What I Learned About Being a Writer in 2014 - Tip #9

I learned a lot about being a writer in 2014, and over these ten days, I’m sharing some of my tips. Here is Tip #9.

Always ask for more money.

This one is tough. In fact, it’s something I’m still learning but trying to get better at. When you apply for a full-time job, or really any job at all, that pesky little moment comes around when you have to talk about money. Research shows that men are better at this than women, because women tend to second-guess themselves and their worth far more than men do. Unfortunately, if you’re a freelance writer, a mini version of this comes along about once every couple of weeks, or maybe several times a week if you’re really successful at pitching. You’ll pitch a story, an editor will get back to you intrigued, maybe with a few extra questions and directives, and then, before writing the story, you two will have to talk about money.
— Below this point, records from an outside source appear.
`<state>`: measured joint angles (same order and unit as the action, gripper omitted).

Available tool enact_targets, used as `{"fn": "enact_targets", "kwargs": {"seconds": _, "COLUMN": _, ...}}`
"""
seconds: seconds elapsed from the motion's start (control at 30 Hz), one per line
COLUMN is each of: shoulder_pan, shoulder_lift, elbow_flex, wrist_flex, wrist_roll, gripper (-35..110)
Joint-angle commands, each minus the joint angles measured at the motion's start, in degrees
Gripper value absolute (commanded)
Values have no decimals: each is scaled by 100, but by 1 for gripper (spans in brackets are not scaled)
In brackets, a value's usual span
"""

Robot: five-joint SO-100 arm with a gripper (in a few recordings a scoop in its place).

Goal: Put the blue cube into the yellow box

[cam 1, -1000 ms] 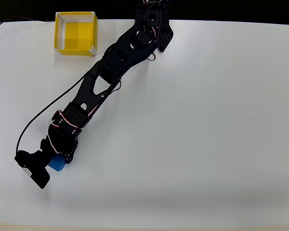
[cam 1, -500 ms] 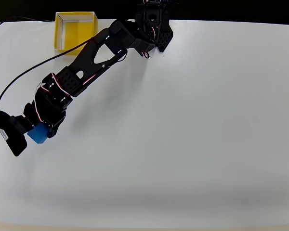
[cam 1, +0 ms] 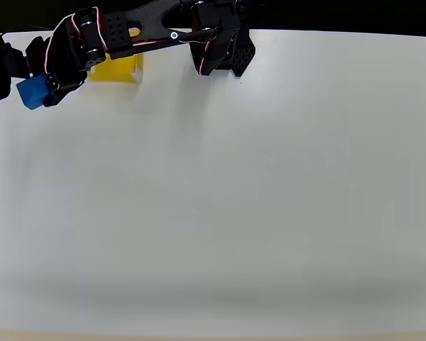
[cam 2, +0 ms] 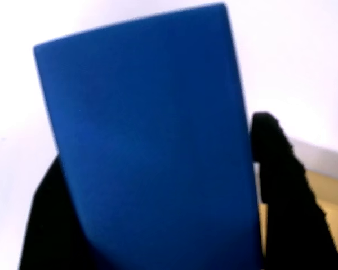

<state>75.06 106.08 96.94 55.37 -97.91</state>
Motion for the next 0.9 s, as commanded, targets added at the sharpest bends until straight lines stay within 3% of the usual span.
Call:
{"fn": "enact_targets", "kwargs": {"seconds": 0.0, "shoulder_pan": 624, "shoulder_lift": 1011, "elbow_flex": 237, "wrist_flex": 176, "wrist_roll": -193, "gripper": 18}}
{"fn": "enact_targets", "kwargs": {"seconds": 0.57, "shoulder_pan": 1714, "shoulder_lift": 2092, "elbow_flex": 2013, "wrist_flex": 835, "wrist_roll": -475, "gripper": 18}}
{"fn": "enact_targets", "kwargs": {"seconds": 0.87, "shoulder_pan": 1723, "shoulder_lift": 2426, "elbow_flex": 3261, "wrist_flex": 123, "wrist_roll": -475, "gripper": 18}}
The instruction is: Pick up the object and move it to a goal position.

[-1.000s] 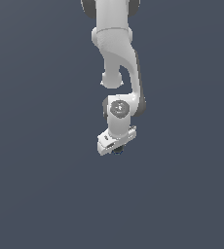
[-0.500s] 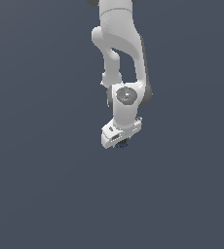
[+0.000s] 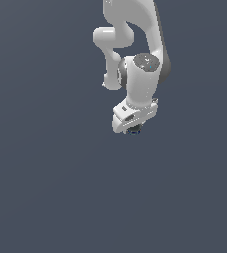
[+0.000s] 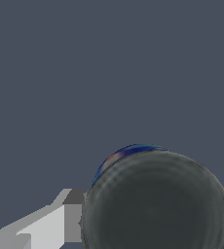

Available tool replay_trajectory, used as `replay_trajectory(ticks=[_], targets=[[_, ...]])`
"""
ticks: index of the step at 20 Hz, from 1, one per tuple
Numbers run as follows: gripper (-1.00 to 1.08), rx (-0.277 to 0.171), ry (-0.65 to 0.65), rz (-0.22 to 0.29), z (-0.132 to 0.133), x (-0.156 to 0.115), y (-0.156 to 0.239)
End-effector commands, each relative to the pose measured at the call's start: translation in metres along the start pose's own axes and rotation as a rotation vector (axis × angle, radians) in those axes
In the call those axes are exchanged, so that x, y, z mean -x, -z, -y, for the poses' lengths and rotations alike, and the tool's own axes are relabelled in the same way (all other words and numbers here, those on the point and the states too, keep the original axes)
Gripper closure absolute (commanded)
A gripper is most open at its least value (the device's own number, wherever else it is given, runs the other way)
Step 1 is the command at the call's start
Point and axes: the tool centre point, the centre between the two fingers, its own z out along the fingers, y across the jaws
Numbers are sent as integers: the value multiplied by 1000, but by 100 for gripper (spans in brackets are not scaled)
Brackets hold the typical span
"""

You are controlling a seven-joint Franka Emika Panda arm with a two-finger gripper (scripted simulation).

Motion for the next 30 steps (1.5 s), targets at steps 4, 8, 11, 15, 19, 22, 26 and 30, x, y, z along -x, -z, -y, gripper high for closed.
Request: replay_trajectory(ticks=[4, 8, 11, 15, 19, 22, 26, 30], targets=[[108, 1, 1, -1, 30, -1, 63], [108, 0, 1, -1, 50, -3, 106], [108, 0, 1, -1, 64, -4, 135], [108, -1, 1, -2, 78, -6, 167], [108, -1, 0, -2, 88, -8, 190], [108, -1, 0, -2, 93, -9, 201], [108, -2, 0, -2, 96, -10, 209], [108, -2, 0, -2, 95, -11, 207]])
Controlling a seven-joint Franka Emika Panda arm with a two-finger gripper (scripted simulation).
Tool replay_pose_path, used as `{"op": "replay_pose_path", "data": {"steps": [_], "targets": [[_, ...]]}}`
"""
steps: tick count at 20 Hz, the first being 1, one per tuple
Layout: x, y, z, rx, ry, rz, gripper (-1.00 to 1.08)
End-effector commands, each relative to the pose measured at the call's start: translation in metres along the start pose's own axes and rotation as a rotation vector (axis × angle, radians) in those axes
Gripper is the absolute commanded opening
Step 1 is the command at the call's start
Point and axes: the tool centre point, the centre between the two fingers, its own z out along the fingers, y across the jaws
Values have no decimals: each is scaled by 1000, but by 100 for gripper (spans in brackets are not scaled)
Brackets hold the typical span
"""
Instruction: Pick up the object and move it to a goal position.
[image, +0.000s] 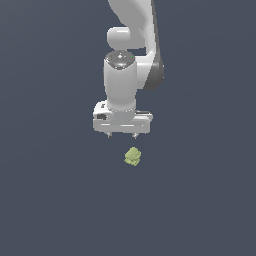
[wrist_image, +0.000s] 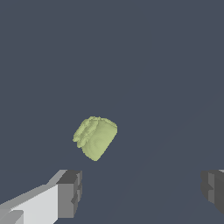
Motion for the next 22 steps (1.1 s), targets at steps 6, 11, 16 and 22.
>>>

For most freelancers, sadly, this probably means one thing: the editor proposes a sum, and you say yes to it, too scared to lose the story and a potential client to try and argue for more. In 2014, after several successful attempts at raising my salary for corporate work, I decided I would ask for more money every chance I got. I had once been burned by a boss who practically laughed me out of the room when I tried to get more money from him, but that was six years ago and I was just beginning to understand my worth. If asked to name a price first, I’ll usually take whatever price I expect an editor to say yes to and add quite a bit on top of it, assuming that it may go down due to negotiating. If the editor names a price, I’ll outline how I got more from such-and-such an outlet for a similar piece, and see if he or she can negotiate.

Sometimes this is harder than it looks, as a lot of outlets, especially online ones, will have set-in-stone, low pricing you can either take or leave, along with that possible home for your story. Once in a while I’ll let myself down, panicking when I’m asked for a price and underselling myself, knowing that I’m doing it even as I hit the send button and wait for a reply. I’m trying to get better at this, but I’m encouraged by the fact that I already have. I just added up my finances for 2014 and I made more money than I ever have in a single year as a freelancer. I have to assume some of that came from my determination to always ask for more, and my resolve to give up this fear that doing so might mean losing a potential client. I hope to do even better in 2015.